ASSIGNED TASK: Check every line of the material below, and show those that contain "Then".

══════════

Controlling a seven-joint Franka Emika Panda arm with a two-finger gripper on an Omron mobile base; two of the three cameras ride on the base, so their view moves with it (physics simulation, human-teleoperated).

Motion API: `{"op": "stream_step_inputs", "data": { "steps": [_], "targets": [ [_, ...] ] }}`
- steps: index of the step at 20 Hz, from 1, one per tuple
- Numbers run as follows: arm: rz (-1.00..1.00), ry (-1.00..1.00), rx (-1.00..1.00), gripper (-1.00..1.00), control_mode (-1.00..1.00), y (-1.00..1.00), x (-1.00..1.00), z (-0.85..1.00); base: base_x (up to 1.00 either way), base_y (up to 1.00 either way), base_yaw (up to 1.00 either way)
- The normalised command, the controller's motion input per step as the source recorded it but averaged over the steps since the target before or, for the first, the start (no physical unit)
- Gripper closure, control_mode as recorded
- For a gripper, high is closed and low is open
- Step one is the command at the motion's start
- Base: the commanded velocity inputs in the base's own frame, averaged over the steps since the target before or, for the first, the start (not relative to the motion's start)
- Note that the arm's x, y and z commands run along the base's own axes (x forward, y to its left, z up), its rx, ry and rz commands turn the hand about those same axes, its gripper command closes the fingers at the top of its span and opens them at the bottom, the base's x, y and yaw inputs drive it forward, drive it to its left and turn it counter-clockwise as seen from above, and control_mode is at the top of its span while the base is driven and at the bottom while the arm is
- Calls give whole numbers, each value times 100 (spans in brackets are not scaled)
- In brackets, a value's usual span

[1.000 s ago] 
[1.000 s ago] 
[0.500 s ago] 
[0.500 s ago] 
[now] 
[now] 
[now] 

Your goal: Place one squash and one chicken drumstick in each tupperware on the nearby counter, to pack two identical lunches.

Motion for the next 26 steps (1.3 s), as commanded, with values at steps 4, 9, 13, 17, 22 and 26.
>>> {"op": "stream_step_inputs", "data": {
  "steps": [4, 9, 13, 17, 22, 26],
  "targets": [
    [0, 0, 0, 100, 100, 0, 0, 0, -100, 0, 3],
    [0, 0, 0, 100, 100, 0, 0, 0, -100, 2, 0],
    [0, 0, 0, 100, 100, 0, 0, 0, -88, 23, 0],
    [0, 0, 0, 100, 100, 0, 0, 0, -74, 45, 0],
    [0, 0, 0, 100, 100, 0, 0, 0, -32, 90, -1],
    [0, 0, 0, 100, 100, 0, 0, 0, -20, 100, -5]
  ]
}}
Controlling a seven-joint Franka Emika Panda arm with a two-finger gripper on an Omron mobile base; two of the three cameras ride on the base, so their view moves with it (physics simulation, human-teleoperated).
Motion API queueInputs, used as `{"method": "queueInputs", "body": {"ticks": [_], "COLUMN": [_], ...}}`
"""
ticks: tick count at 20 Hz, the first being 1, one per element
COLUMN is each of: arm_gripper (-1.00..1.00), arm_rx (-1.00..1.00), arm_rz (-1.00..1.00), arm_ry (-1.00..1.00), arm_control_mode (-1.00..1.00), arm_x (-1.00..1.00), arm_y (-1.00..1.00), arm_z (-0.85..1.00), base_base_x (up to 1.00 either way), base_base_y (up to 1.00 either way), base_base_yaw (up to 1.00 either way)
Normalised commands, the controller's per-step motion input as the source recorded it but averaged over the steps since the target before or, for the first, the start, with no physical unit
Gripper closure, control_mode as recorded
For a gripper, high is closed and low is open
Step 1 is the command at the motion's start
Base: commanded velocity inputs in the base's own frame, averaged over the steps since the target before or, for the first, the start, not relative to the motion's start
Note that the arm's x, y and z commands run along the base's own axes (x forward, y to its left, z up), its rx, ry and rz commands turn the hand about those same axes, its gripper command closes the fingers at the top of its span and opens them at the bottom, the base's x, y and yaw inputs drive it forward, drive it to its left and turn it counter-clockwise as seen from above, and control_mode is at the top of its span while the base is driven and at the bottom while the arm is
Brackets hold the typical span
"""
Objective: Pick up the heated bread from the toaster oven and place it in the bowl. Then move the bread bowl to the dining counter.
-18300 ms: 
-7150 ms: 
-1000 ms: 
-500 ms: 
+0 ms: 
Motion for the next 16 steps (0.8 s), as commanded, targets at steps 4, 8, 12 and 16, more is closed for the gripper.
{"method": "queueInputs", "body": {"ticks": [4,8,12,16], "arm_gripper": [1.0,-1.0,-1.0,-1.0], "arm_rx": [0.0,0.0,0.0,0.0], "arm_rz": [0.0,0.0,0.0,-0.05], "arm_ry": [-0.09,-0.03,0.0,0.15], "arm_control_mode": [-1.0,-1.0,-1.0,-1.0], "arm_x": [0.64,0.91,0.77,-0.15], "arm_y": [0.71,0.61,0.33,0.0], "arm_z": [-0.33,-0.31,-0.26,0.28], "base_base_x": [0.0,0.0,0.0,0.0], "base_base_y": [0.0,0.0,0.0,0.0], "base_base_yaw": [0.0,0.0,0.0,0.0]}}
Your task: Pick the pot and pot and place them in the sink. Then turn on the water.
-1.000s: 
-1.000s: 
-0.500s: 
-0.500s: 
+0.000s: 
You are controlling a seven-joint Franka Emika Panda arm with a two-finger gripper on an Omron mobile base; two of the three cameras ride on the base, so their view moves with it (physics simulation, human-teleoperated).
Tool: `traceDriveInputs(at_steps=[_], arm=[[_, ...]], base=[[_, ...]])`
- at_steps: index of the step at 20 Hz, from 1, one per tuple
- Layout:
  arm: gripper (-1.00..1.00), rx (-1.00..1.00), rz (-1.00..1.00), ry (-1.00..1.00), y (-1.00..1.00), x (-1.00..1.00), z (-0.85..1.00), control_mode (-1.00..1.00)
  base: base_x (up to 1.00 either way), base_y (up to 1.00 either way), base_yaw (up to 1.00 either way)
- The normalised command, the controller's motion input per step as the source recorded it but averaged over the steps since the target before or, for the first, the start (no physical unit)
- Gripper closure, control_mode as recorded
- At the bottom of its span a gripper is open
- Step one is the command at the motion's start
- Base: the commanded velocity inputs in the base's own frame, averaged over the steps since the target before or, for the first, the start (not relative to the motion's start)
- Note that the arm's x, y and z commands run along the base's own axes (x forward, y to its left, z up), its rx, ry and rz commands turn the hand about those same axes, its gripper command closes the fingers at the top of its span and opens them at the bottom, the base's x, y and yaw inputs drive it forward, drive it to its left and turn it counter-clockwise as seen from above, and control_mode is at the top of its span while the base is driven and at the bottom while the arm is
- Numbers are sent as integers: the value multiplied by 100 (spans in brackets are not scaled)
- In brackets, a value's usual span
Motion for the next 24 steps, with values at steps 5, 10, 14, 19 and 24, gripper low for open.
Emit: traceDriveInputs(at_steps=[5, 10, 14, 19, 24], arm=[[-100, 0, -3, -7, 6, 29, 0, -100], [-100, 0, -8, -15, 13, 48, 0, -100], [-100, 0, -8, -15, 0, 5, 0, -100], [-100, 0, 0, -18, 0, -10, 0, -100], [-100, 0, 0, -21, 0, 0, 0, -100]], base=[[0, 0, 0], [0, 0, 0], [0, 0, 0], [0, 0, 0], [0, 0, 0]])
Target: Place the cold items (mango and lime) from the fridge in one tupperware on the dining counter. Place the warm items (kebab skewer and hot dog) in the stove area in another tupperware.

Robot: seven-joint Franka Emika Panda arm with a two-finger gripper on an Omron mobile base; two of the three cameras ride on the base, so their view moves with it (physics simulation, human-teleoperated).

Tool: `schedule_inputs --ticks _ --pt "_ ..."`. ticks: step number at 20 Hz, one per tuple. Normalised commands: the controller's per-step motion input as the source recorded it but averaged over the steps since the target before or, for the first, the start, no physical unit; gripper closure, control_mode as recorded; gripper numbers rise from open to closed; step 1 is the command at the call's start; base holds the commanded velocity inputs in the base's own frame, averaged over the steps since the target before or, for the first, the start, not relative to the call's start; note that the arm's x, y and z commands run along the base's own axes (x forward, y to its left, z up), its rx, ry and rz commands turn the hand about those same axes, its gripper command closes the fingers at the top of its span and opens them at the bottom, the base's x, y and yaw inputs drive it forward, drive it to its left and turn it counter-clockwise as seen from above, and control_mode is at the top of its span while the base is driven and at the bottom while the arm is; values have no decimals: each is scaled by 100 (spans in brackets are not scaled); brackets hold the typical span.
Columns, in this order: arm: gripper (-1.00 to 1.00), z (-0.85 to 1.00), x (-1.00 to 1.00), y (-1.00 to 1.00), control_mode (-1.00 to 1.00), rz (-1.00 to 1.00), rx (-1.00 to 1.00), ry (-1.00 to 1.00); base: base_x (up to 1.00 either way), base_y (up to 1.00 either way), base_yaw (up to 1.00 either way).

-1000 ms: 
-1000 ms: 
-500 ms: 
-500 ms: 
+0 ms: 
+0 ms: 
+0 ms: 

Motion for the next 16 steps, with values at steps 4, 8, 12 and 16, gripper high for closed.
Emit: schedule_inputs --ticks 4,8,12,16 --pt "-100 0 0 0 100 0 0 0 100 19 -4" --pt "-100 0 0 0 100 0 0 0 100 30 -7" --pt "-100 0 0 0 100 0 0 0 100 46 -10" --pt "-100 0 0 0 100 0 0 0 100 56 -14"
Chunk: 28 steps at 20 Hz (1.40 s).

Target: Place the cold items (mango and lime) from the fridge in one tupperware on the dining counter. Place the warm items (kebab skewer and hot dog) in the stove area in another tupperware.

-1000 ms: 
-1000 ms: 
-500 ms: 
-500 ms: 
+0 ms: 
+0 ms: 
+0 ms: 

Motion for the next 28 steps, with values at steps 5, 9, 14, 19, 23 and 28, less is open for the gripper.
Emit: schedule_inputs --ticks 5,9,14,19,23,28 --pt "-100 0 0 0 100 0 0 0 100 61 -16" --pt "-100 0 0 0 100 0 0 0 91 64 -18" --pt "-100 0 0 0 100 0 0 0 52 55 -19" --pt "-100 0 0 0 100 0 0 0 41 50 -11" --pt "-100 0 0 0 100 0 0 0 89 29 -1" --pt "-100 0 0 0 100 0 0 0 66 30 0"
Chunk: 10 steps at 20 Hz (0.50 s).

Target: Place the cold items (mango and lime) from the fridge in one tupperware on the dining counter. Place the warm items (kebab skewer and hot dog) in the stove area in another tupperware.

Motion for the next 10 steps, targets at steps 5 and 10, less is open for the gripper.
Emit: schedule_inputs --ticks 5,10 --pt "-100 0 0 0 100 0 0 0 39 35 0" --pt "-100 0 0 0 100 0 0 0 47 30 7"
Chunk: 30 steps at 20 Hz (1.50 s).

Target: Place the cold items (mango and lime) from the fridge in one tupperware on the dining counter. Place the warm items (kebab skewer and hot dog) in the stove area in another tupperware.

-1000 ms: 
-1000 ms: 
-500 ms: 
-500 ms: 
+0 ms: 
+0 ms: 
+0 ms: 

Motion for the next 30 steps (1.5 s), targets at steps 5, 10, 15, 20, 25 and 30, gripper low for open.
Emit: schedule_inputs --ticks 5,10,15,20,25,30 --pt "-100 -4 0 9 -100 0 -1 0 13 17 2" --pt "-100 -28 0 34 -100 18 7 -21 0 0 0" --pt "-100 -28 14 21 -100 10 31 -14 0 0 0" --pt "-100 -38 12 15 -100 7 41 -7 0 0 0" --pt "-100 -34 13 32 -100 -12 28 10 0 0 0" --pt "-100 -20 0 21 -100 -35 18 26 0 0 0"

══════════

EXERCISE ANSWER:
Objective: Pick up the heated bread from the toaster oven and place it in the bowl. Then move the bread bowl to the dining counter.
Your task: Pick the pot and pot and place them in the sink. Then turn on the water.

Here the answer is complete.